Le début est époustouflant ; on frise le nihilisme absolu. Vingt pages gorgées de haine : le fond remue les tripes, la forme coupe le souffle. Impossible de ne pas être totalement retourné par une telle déflagration, une telle puissance stylistique, une telle morgue...

Dans mon souvenir le soufflet retombait un peu par la suite ; en y revenant plusieurs années après je m'aperçois qu'il n'en est rien. Si ces vingt premières pages à dégoûter de l'écriture tout aspirant écrivain méritent à elles seules l'achat du livre, la suite n'est pas en reste. Courte et sinueuse, portée par une écriture habitée conférant un impact inattendu à un drame de l'incommunicabilité somme toute très conventionnel. Comme toutes les histoires de Mauriac, celle-ci n'a rien d'exceptionnelle - elle est même stupéfiante de banalité. C'est la manière qui fait toute la différence... Et là encore on s'extasie : car le style de Mauriac, s'il est tout ce qu'il y a de classique, est traverser d'une furie (au sens mythologique du terme) insurpassable qui atteint le lecteur et le renvoie à ses propres hantises (ou à sa propre culpabilité, c'est selon).

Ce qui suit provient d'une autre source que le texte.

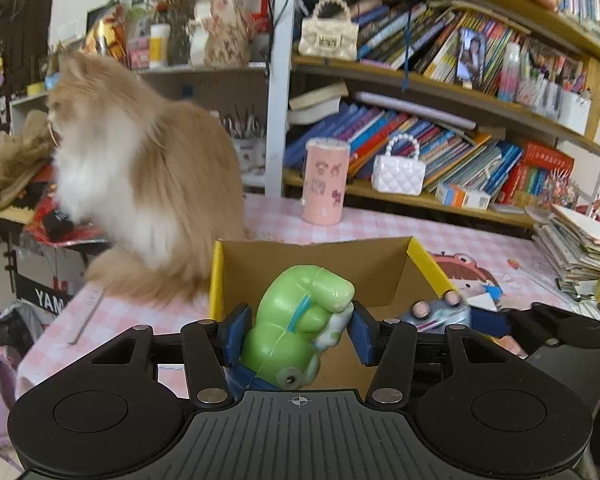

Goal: Organize objects
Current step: 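Open both tools to drop the toy cars into the box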

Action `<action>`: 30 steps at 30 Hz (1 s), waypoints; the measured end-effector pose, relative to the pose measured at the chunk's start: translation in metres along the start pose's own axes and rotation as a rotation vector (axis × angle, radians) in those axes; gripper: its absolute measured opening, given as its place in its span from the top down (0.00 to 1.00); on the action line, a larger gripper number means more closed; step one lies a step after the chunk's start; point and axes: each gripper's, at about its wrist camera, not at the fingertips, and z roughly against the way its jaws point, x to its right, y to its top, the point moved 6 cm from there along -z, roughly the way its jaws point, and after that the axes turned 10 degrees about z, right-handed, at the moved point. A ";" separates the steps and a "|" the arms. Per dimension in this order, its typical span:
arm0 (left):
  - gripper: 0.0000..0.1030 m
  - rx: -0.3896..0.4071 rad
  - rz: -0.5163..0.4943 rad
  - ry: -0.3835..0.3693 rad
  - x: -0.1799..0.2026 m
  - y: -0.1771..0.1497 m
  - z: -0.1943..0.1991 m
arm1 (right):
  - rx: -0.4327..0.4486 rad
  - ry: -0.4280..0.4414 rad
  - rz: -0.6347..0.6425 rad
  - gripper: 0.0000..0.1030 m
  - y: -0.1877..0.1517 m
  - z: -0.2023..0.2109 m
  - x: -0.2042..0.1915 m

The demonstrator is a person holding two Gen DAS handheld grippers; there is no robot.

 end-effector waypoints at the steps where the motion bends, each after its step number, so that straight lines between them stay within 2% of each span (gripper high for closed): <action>1: 0.50 -0.011 0.000 0.004 0.001 0.000 -0.007 | -0.016 0.014 0.013 0.36 0.000 -0.009 0.002; 9: 0.50 -0.098 0.015 0.073 -0.001 -0.005 -0.058 | -0.110 0.126 0.105 0.36 -0.001 -0.060 0.005; 12: 0.50 -0.115 0.025 0.097 -0.004 -0.006 -0.070 | -0.112 0.168 0.143 0.36 0.005 -0.067 0.003; 19: 0.49 -0.146 0.034 0.142 -0.007 -0.004 -0.095 | -0.171 0.170 0.200 0.36 0.009 -0.087 0.006; 24: 0.46 -0.170 0.037 0.159 -0.007 -0.008 -0.104 | -0.169 0.168 0.226 0.36 0.009 -0.087 0.003; 30: 0.26 -0.120 0.035 0.159 -0.004 -0.002 -0.096 | -0.131 0.160 0.201 0.23 0.012 -0.084 0.007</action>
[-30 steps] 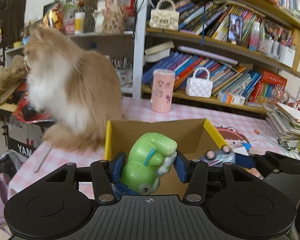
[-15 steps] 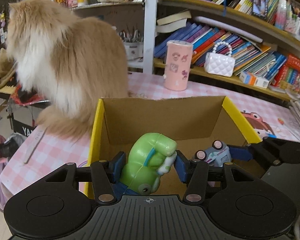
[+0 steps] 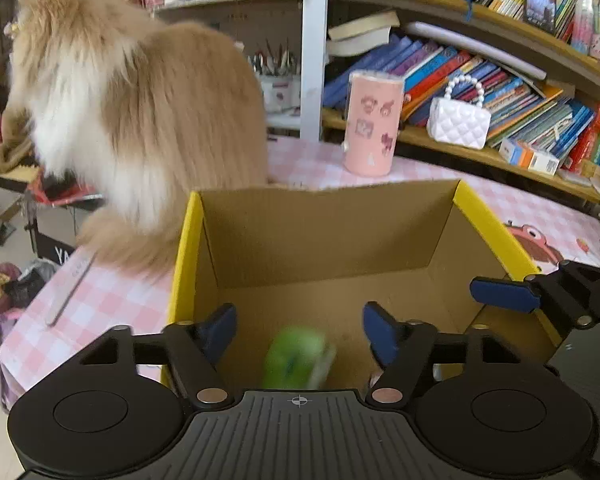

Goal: Organize objects
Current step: 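Open both tools to drop the toy cars into the box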

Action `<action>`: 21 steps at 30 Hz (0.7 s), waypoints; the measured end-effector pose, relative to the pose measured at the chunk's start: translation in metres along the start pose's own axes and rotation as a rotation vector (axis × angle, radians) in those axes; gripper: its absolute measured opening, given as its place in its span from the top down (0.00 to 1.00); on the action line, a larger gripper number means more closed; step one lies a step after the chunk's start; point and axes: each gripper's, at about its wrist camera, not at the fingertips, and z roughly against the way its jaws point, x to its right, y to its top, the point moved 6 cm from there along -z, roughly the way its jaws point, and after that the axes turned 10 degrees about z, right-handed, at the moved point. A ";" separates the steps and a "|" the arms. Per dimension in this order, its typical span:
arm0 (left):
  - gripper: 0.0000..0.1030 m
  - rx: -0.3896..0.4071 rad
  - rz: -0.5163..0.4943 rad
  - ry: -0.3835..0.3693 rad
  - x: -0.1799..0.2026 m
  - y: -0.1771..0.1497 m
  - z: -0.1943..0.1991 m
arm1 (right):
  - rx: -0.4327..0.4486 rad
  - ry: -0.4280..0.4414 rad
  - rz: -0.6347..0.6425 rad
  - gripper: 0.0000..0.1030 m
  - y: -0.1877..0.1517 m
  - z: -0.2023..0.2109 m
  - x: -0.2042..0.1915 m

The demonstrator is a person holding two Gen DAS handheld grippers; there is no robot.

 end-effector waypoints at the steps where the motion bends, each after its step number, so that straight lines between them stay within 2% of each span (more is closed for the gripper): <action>1: 0.25 0.011 -0.003 -0.001 0.001 0.001 0.003 | 0.002 -0.002 -0.006 0.22 0.000 0.001 0.001; 5: 0.24 0.063 -0.005 -0.017 0.002 0.006 0.022 | 0.029 -0.023 -0.048 0.22 0.002 0.010 0.007; 13: 0.20 0.196 0.022 -0.047 -0.002 0.018 0.072 | 0.142 -0.090 -0.136 0.23 0.009 0.057 0.021; 21: 0.19 0.237 0.058 -0.053 -0.013 0.009 0.099 | 0.206 -0.166 -0.189 0.24 0.005 0.096 0.017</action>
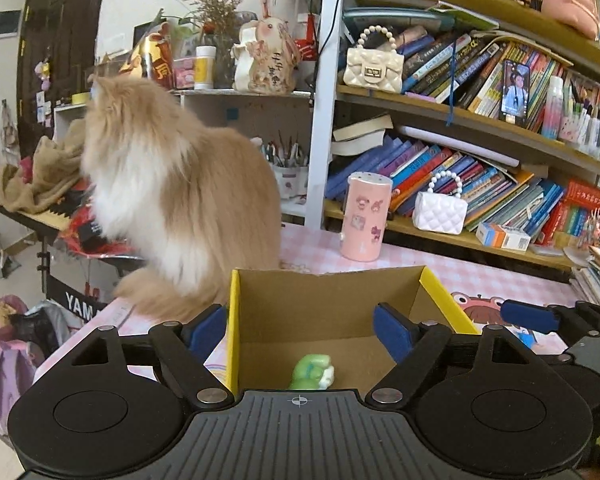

On ne sort jamais complètement indemne d'un livre de Mauriac, et Genitrix en est un bon exemple. Le Noeud de vipères, de ce point de vue, n'a rien à lui envier. Caractères effrayants, climats étouffants, dénouement incroyable... tout y est, et la phrase la plus banale peut tout à coup sembler terriblement dérangeante. Aucun doute : les véritables Chroniques de la Haine ordinaire, ce sont les romans de François Mauriac.


👑 Le Noeud de vipères 
François Mauriac | Le Livre de Poche, 1933

9 commentaires:

  1. "On ne sort jamais vraiment indemne d'un livre de Mauriac"... c'est tellement vrai. Tu me donnes envie de les relire, tiens !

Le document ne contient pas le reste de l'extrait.